**What you should do:**
Search the entries below for "seen" and copy each matching line.

**Dataset extract:**

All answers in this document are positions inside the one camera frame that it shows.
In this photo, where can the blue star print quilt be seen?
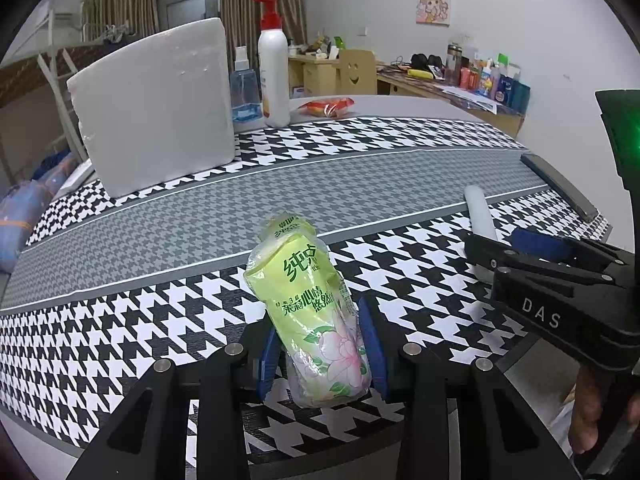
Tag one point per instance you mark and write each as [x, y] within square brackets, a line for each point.
[25, 205]

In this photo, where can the black bag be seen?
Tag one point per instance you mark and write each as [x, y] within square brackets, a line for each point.
[425, 61]

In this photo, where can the glass balcony door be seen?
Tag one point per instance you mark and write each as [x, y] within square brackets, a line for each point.
[190, 12]

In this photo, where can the white red pump lotion bottle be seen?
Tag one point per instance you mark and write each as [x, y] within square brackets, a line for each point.
[274, 75]

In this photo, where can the green tissue pack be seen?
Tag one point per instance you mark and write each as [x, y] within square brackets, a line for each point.
[300, 300]

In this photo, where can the light wooden drawer desk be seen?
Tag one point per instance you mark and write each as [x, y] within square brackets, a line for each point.
[315, 77]

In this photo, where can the person's right hand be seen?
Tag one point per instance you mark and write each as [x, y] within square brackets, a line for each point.
[585, 410]

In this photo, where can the white foam box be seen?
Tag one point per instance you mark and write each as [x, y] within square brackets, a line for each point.
[150, 110]

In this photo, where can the cartoon wall poster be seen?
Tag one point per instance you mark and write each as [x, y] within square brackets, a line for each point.
[433, 5]

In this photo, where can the blue spray bottle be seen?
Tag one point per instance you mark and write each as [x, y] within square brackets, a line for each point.
[246, 95]

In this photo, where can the row of toiletry bottles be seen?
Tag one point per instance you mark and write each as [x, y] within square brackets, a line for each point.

**Written answer:**
In this photo, where can the blue star print quilt be seen?
In this photo, where can the black bag be seen?
In this photo, where can the glass balcony door be seen?
In this photo, where can the white red pump lotion bottle be seen?
In this photo, where can the green tissue pack be seen?
In this photo, where can the light wooden drawer desk be seen?
In this photo, where can the person's right hand be seen?
In this photo, where can the white foam box be seen?
In this photo, where can the cartoon wall poster be seen?
In this photo, where can the blue spray bottle be seen?
In this photo, where can the row of toiletry bottles be seen?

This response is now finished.